-- DATA BLOCK follows --

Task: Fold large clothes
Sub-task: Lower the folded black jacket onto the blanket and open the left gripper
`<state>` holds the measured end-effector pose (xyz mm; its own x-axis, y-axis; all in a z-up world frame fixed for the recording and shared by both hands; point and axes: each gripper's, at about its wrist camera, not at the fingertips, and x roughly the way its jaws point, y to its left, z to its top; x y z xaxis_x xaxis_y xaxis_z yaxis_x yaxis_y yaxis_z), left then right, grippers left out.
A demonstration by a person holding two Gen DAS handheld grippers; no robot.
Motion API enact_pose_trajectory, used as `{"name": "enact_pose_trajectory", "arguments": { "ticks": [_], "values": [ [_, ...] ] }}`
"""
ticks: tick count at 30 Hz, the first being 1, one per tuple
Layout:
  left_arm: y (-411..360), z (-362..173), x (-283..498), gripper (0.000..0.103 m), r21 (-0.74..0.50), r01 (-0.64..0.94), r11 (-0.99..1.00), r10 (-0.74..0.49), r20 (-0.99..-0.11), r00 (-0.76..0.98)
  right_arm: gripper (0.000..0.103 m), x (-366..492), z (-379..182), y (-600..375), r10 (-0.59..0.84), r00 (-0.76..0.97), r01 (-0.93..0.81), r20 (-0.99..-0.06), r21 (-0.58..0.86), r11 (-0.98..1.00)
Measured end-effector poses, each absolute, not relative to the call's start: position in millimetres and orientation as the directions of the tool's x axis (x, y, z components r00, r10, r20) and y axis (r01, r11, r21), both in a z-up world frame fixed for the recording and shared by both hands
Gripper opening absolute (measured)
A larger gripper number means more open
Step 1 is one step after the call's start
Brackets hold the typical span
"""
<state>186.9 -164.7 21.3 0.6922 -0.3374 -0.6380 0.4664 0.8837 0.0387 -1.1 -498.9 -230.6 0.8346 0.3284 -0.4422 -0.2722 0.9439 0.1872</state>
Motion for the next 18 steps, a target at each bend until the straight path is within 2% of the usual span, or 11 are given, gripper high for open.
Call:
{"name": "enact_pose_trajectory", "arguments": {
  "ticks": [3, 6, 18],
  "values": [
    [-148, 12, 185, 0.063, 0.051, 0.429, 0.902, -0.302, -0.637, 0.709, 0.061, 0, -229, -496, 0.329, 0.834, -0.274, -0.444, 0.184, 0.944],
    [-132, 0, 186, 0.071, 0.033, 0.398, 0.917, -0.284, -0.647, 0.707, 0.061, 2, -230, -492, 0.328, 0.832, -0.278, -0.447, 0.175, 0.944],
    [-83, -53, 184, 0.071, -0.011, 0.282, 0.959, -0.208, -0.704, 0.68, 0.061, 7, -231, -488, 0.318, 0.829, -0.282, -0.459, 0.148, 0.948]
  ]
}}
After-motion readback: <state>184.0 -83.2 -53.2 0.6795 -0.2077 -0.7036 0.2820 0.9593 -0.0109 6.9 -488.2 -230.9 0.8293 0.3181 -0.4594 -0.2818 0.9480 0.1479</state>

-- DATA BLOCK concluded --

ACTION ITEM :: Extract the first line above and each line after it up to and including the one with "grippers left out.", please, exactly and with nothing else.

REPLY TO THE TASK ::
Task: Fold large clothes
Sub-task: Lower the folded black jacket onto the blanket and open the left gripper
`<state>` holds the measured end-effector pose (xyz mm; its own x-axis, y-axis; all in a z-up world frame fixed for the recording and shared by both hands; point and axes: each gripper's, at about its wrist camera, not at the fingertips, and x roughly the way its jaws point, y to its left, z to its top; x y z xaxis_x xaxis_y xaxis_z yaxis_x yaxis_y yaxis_z), left then right, grippers left out.

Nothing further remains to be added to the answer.